Collected data
★ ★ ★
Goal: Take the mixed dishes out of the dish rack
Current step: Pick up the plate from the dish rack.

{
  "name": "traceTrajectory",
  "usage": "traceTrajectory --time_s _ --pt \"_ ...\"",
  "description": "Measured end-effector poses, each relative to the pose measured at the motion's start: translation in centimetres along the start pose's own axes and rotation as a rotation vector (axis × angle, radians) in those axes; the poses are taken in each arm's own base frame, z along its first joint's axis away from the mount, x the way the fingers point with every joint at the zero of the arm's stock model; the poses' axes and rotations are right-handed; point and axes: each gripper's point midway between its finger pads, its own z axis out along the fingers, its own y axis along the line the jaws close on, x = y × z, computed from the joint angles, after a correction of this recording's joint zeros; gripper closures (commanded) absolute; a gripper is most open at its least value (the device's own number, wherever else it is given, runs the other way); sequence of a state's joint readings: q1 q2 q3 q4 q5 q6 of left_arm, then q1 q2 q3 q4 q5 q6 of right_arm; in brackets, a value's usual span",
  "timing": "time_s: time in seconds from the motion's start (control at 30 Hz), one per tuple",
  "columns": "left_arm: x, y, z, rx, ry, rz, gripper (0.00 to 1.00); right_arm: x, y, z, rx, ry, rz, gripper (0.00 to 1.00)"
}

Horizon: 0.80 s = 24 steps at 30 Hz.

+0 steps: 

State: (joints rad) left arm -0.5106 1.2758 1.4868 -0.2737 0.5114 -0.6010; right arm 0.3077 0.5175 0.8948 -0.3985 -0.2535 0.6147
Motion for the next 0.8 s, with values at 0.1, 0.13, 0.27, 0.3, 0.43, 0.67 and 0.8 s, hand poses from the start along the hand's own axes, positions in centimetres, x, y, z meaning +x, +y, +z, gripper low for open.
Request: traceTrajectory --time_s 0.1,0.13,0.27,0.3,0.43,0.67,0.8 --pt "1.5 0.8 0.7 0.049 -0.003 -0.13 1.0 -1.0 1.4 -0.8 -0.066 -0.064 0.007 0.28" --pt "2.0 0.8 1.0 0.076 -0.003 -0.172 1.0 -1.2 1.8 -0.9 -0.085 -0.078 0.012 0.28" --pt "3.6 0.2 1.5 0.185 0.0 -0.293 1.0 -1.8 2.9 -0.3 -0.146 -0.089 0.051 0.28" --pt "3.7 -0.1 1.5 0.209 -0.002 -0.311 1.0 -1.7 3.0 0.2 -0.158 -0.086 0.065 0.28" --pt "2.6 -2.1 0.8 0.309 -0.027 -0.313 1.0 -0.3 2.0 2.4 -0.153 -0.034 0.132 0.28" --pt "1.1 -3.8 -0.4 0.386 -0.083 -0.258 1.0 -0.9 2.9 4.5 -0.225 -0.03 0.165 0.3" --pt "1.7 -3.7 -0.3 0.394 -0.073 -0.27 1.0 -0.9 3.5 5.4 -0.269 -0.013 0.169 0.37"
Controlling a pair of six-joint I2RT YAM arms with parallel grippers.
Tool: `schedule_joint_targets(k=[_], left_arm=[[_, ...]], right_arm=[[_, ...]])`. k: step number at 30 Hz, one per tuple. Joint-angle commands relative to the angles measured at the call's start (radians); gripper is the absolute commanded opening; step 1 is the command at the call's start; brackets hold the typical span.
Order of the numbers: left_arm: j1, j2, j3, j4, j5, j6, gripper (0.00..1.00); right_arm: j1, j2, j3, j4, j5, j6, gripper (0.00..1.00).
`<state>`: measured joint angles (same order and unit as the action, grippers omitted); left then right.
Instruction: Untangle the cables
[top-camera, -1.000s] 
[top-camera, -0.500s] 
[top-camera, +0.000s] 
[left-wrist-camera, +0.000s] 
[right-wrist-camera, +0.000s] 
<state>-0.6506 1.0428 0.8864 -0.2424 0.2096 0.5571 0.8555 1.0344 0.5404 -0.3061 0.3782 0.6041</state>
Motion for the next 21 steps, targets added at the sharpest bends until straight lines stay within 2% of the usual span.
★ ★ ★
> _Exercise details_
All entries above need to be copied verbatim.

> _Result of this exercise_
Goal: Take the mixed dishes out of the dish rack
Current step: Pick up the plate from the dish rack.

{
  "name": "traceTrajectory",
  "usage": "traceTrajectory --time_s _ --pt \"_ ...\"",
  "description": "Measured end-effector poses, each relative to the pose measured at the motion's start: translation in centimetres along the start pose's own axes and rotation as a rotation vector (axis × angle, radians) in those axes; the poses are taken in each arm's own base frame, z along its first joint's axis away from the mount, x the way the fingers point with every joint at the zero of the arm's stock model; the poses' axes and rotations are right-handed; point and axes: each gripper's point midway between its finger pads, its own z axis out along the fingers, its own y axis along the line the jaws close on, x = y × z, computed from the joint angles, after a correction of this recording's joint zeros; gripper closures (commanded) absolute; a gripper is most open at its least value (the device's own number, wherever else it is given, runs the other way); sequence of a state's joint readings: q1 q2 q3 q4 q5 q6 of left_arm, then q1 q2 q3 q4 q5 q6 of right_arm; in brackets, a value's usual span",
  "timing": "time_s: time in seconds from the motion's start (control at 30 Hz), one per tuple",
  "columns": "left_arm: x, y, z, rx, ry, rz, gripper (0.00 to 1.00); right_arm: x, y, z, rx, ry, rz, gripper (0.00 to 1.00)"
}

Horizon: 0.80 s = 24 steps at 30 Hz.

+0 steps: 

State: (joints rad) left arm -0.5106 1.2758 1.4868 -0.2737 0.5114 -0.6010; right arm 0.3077 0.5175 0.8948 -0.3985 -0.2535 0.6147
Motion for the next 0.8 s, with values at 0.1, 0.13, 0.27, 0.3, 0.43, 0.67 and 0.8 s, hand poses from the start along the hand's own axes, positions in centimetres, x, y, z meaning +x, +y, +z, gripper low for open.
Request: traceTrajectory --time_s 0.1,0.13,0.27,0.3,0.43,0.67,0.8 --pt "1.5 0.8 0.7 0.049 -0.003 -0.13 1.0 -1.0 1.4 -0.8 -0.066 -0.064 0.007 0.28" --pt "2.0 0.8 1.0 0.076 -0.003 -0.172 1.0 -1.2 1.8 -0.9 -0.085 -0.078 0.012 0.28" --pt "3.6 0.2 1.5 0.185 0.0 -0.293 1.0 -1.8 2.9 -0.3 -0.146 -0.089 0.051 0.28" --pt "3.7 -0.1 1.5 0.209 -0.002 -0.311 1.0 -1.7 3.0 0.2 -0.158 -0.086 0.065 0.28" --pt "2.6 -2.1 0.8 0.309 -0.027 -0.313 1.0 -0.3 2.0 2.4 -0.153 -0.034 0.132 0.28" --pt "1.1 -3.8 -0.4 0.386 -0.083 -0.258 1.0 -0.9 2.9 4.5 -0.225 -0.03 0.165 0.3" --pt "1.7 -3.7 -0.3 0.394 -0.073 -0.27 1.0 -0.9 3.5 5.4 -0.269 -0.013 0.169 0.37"
Controlling a pair of six-joint I2RT YAM arms with parallel grippers.
Tool: `schedule_joint_targets(k=[_], left_arm=[[_, ...]], right_arm=[[_, ...]])`. k: step number at 30 Hz, one per tuple. Joint-angle commands relative to the angles measured at the call's start (radians); gripper is the absolute commanded opening; step 1 is the command at the call's start; brackets hold the typical span.
Order of the numbers: left_arm: j1, j2, j3, j4, j5, j6, gripper (0.00..1.00); right_arm: j1, j2, j3, j4, j5, j6, gripper (0.00..1.00).
`<state>`: measured joint angles (same order and unit as the action, grippers omitted); left then right.
Instruction: Untangle the cables
[top-camera, -1.000s] 
[top-camera, -0.500s] 
[top-camera, +0.000s] 
[left-wrist-camera, +0.000s] 
[right-wrist-camera, +0.000s] 
<state>-0.6506 1.0428 0.8864 -0.2424 0.2096 0.5571 0.8555 1.0344 0.5404 -0.3061 0.3782 0.6041</state>
Motion for the next 21 steps, targets added at the sharpest bends until straight lines stay within 2% of the usual span.

Nothing else belongs in this answer.